Müderrisoğlu'nun yazısı
Ancak İstanbul'daki gelişmelere ilişkin siyasetin yansımaları AK Parti açısından önem verilmesi gereken gözlemleri gündeme getiriyor. Arkadaşımız Okan Müderrisoğlu bu yansımaları "Odak İstanbul Dikkat Ankara" başlıklı dünkü yazısında şöyle özetlemişti:
"Geldiğimiz aşamada İstanbul seçimleri, AK Parti'nin iç bünyesinin yeniden inşası, AK Parti kimlikli isimlerin alternatif faaliyetlerinin daha net açığa çıkması, etekteki siyasi taşların dökülmesi, devlete ve kurumlara ince ayar yapılması için de hayati neticeler doğurmaya aday..."
İsyancılar
Gerçekten de Abdullah Gül, Ali Babacan, Ahmet Davutoğlu gibi isimlerin İstanbul seçimleri dolayısıyla siyasi gündeme düşen isyanları, sadakat kavramının irdelenmesinin ötesinde ilgi gerektiriyor.

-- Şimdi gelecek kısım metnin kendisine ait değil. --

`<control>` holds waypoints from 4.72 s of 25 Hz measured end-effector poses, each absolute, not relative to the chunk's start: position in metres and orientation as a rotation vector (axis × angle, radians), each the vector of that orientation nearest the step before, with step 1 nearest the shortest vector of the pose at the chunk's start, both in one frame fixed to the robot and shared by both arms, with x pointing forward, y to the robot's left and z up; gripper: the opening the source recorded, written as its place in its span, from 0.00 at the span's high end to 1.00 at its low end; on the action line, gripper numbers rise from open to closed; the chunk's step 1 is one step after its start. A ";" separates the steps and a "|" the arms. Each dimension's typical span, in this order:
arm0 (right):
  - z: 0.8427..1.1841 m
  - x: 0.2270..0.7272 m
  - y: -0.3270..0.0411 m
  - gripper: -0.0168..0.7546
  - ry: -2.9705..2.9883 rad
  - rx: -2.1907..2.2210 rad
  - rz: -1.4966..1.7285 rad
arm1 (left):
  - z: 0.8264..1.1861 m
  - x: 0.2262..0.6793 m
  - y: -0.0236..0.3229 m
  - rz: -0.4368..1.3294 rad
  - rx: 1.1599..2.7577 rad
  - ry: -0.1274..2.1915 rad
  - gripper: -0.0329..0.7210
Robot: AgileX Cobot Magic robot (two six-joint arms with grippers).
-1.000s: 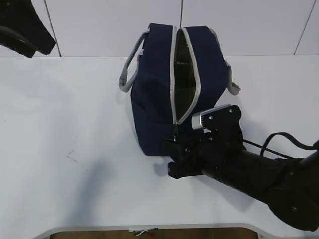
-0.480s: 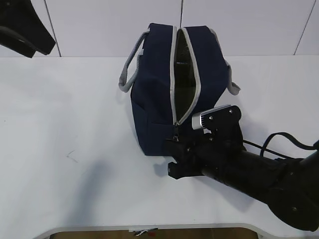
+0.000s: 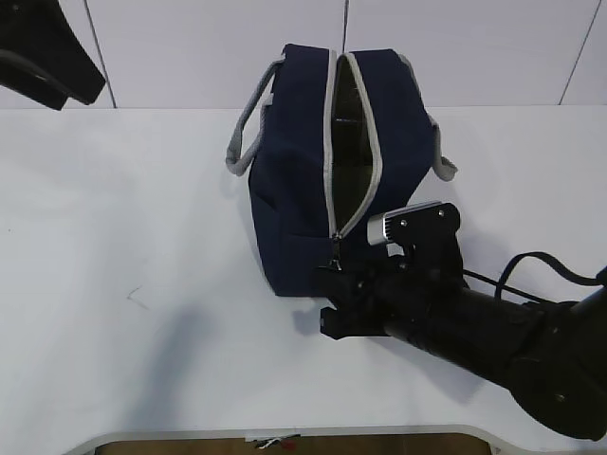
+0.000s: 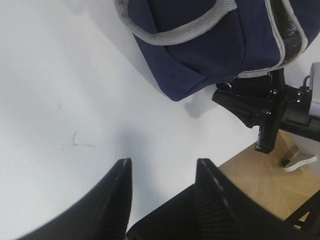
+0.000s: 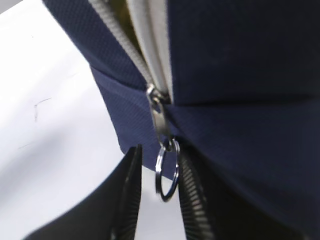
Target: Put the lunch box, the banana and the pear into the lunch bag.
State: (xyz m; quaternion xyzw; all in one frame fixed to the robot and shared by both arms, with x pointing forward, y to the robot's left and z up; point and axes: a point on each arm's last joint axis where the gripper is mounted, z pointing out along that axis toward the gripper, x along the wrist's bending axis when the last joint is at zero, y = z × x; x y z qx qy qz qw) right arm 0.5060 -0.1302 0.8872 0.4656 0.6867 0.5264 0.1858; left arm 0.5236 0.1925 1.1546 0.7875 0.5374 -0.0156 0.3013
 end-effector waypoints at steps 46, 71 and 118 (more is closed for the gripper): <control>0.888 0.504 -0.132 0.84 1.956 1.336 1.451 | 1.155 0.524 0.192 -0.041 2.089 1.426 0.54; 0.926 0.494 -0.140 0.96 1.974 1.444 1.391 | 1.152 0.525 0.196 0.000 2.120 1.440 0.54; 1.103 0.529 -0.135 0.96 1.838 1.578 1.264 | 1.017 0.514 0.130 0.126 2.049 0.850 0.37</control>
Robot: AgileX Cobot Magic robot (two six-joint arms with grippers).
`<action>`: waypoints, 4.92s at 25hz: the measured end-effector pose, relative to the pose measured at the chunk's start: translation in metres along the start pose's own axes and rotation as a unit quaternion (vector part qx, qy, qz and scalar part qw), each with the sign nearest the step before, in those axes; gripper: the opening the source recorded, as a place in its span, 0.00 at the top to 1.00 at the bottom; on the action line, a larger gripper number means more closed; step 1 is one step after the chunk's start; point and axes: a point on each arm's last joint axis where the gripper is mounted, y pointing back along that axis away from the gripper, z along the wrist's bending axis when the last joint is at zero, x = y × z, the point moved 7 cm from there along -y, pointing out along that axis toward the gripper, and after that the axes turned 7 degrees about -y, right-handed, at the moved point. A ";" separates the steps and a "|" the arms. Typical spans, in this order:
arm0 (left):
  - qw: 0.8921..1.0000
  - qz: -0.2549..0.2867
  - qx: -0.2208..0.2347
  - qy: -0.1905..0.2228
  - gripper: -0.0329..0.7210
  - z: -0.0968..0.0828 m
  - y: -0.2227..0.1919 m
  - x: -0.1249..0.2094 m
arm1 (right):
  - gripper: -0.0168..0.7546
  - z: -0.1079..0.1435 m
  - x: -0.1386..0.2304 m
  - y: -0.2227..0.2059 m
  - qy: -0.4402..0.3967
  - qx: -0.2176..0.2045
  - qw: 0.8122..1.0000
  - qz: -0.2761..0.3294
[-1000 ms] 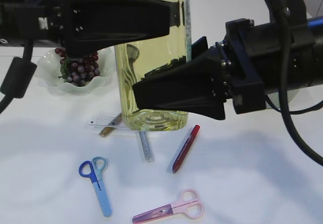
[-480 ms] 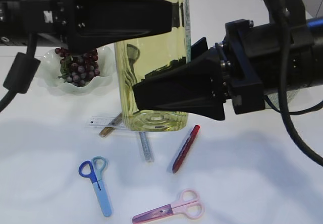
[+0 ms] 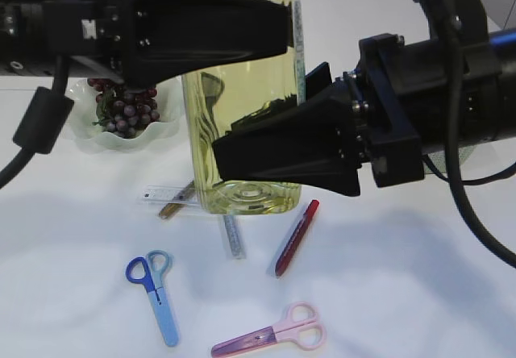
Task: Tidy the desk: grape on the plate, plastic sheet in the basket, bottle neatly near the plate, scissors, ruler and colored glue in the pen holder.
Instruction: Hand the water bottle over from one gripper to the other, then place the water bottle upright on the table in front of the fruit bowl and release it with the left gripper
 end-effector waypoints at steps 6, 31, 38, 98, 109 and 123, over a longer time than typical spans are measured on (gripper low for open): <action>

AK Parti zemininde ve tabanında nasıl bir rağbet buldular ki bu isimler sabır taşlarını çatlatıp nihayet meydanlara çıkmayı düşünmektedirler.
Abdullah Gül'ün "Madem İmamoğlu yapabiliyor, ben neden yapmayayım ki" diye düşünmesi mümkün müdür ki?
FETÖ'cü avı
Bunların yanında "FETÖ'cü avı"nın ölçüyü kaçırmış olması veya yargıda kalan FETÖ'cülerin bu konuyu köpürtmüş olmaları yanında ekonomik krizin geniş kitlelerdeki olumsuz yansımaları da, herhalde AK Parti zirvesinin ilgilenmesi gereken sorunlar arasındadır.